# What is required
Copy all entries exactly.

# Records shown
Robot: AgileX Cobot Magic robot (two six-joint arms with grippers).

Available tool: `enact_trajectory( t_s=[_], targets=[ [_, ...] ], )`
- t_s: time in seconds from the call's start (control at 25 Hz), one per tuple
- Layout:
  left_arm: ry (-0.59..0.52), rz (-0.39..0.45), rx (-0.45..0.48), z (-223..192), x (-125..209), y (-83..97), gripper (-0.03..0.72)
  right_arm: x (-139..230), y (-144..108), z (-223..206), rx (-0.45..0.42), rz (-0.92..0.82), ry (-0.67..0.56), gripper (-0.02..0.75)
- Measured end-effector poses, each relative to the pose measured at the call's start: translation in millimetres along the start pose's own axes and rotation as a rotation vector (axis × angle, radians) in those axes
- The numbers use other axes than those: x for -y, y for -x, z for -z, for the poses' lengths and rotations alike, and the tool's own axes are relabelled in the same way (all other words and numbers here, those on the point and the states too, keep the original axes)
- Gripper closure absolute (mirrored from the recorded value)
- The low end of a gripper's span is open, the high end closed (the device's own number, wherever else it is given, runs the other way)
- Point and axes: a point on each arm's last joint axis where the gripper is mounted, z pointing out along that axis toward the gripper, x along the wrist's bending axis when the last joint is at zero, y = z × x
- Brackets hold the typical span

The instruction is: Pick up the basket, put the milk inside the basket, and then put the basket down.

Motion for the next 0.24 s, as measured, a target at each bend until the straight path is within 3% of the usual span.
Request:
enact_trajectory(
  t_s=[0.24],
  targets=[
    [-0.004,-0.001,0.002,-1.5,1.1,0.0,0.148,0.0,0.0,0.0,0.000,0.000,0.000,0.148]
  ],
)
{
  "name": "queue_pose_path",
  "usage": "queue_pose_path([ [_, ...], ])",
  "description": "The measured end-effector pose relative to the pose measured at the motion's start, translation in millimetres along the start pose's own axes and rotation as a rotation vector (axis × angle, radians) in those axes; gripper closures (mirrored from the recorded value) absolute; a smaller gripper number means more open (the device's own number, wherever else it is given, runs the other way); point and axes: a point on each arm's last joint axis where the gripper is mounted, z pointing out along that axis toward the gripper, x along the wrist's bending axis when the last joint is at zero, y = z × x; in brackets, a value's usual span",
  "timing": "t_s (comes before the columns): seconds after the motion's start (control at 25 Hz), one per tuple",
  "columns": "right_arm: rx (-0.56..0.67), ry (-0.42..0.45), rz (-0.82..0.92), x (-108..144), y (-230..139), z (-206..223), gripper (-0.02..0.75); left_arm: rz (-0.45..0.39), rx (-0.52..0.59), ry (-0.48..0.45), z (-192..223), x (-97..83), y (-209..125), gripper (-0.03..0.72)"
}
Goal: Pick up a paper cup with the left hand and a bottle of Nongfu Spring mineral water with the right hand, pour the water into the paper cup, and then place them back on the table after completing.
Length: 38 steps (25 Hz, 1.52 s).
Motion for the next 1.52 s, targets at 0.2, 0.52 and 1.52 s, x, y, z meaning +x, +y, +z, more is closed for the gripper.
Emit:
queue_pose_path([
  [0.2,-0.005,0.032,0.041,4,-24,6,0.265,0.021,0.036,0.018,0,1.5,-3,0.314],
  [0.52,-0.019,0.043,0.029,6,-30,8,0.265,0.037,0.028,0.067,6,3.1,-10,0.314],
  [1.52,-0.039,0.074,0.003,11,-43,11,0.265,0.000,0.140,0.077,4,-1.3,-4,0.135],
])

# Solved exercise
Robot: AgileX Cobot Magic robot (two six-joint arms with grippers).

Available tool: `enact_trajectory( t_s=[_], targets=[ [_, ...] ], )`
- t_s: time in seconds from the call's start (control at 25 Hz), one per tuple
- Layout:
  left_arm: ry (-0.59..0.52), rz (-0.39..0.45), rx (-0.45..0.48), z (-223..192), x (-125..209), y (-83..97), gripper (-0.03..0.72)
  right_arm: x (-139..230), y (-144..108), z (-223..206), rx (-0.45..0.42), rz (-0.92..0.82), ry (-0.67..0.56), gripper (-0.02..0.75)
- Measured end-effector poses, each relative to the pose measured at the call's start: translation in millimetres along the start pose's own axes and rotation as a rotation vector (axis × angle, radians) in those axes
- The numbers use other axes than those: x for -y, y for -x, z for -z, for the poses' lengths and rotations alike, and the tool's own axes are relabelled in the same way (all other words and numbers here, those on the point and the states too, keep the original axes)
- Gripper closure absolute (mirrored from the recorded value)
- The low end of a gripper's span is open, the high end closed (the device's own number, wherever else it is given, runs the other way)
- Point and axes: a point on each arm's last joint axis where the gripper is mounted, z pointing out along that axis toward the gripper, x along the wrist's bending axis when the last joint is at zero, y = z × x
- Brackets hold the typical span

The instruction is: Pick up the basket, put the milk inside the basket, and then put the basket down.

Motion for the next 0.24 s, as measured, a target at each bend until the straight path is within 3% of the usual span.
Request:
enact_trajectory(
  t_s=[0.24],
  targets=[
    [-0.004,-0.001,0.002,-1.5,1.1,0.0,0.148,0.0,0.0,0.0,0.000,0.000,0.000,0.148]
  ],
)
{
  "name": "queue_pose_path",
  "usage": "queue_pose_path([ [_, ...], ])",
  "description": "The measured end-effector pose relative to the pose measured at the motion's start, translation in millimetres along the start pose's own axes and rotation as a rotation vector (axis × angle, radians) in those axes; gripper closures (mirrored from the recorded value) absolute; a smaller gripper number means more open (the device's own number, wherever else it is given, runs the other way); point and axes: a point on each arm's last joint axis where the gripper is mounted, z pointing out along that axis toward the gripper, x along the wrist's bending axis when the last joint is at zero, y = z × x; in brackets, a value's usual span",
  "timing": "t_s (comes before the columns): seconds after the motion's start (control at 25 Hz), one per tuple",
  "columns": "right_arm: rx (-0.56..0.67), ry (-0.42..0.45), rz (-0.82..0.92), x (-108..144), y (-230..139), z (-206..223), gripper (-0.02..0.75); left_arm: rz (-0.45..0.39), rx (-0.52..0.59), ry (-0.48..0.45), z (-192..223), x (-97..83), y (-209..125), gripper (-0.03..0.72)"
}
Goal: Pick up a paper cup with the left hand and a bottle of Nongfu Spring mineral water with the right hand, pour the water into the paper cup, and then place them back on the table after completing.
Length: 38 steps (25 Hz, 1.52 s).
Motion for the next 1.52 s, targets at 0.2, 0.52 and 1.52 s, x, y, z meaning +x, +y, +z, more is closed for the gripper.
Emit:
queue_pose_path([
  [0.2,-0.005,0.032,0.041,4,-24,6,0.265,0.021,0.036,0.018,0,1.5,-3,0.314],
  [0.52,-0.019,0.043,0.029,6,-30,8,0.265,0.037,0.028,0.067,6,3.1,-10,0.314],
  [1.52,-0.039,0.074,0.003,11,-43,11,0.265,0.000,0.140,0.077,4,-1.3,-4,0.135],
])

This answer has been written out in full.